── The input ──

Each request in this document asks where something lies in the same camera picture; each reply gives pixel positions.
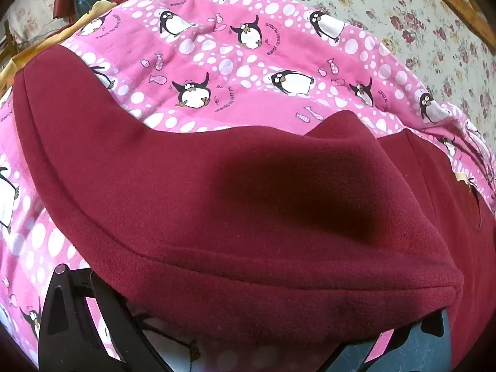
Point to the floral cushion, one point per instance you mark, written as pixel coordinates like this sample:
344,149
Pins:
35,7

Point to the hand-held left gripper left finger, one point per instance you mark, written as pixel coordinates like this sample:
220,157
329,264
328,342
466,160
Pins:
110,310

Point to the wooden bed frame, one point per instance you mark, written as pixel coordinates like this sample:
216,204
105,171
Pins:
465,11

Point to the yellow cloth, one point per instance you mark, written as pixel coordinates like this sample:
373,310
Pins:
23,58

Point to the floral bed sheet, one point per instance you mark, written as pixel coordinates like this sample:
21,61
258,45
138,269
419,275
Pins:
387,7

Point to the pink penguin print blanket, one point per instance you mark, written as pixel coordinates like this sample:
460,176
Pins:
248,81

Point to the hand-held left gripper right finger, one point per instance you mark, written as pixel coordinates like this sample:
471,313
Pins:
387,352

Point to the maroon sweatshirt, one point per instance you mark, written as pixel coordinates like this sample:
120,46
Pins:
232,221

───

§ Required action: Keep the pictures out of the copy and return the rest of the data above exactly.

§ Problem solution:
Each request in this document asks where something lies in the same camera picture; each reply gives pixel positions.
Point to the floral cushion, one point per instance you mark, written as pixel coordinates like this sample:
344,149
Pins:
35,7

Point to the hand-held left gripper left finger, one point per instance you mark, written as pixel coordinates like this sample:
220,157
329,264
328,342
466,160
Pins:
110,310

Point to the wooden bed frame, one point per instance you mark, written as pixel coordinates like this sample:
216,204
105,171
Pins:
465,11

Point to the yellow cloth, one point per instance you mark, written as pixel coordinates like this sample:
373,310
Pins:
23,58

Point to the floral bed sheet, one point per instance you mark, written as pixel coordinates like this sample:
21,61
258,45
138,269
419,275
Pins:
387,7

Point to the pink penguin print blanket, one point per instance you mark, written as pixel coordinates like this sample:
460,176
Pins:
248,81

Point to the hand-held left gripper right finger, one point per instance you mark, written as pixel coordinates like this sample:
471,313
Pins:
387,352

Point to the maroon sweatshirt, one point per instance you mark, written as pixel coordinates like this sample:
120,46
Pins:
232,221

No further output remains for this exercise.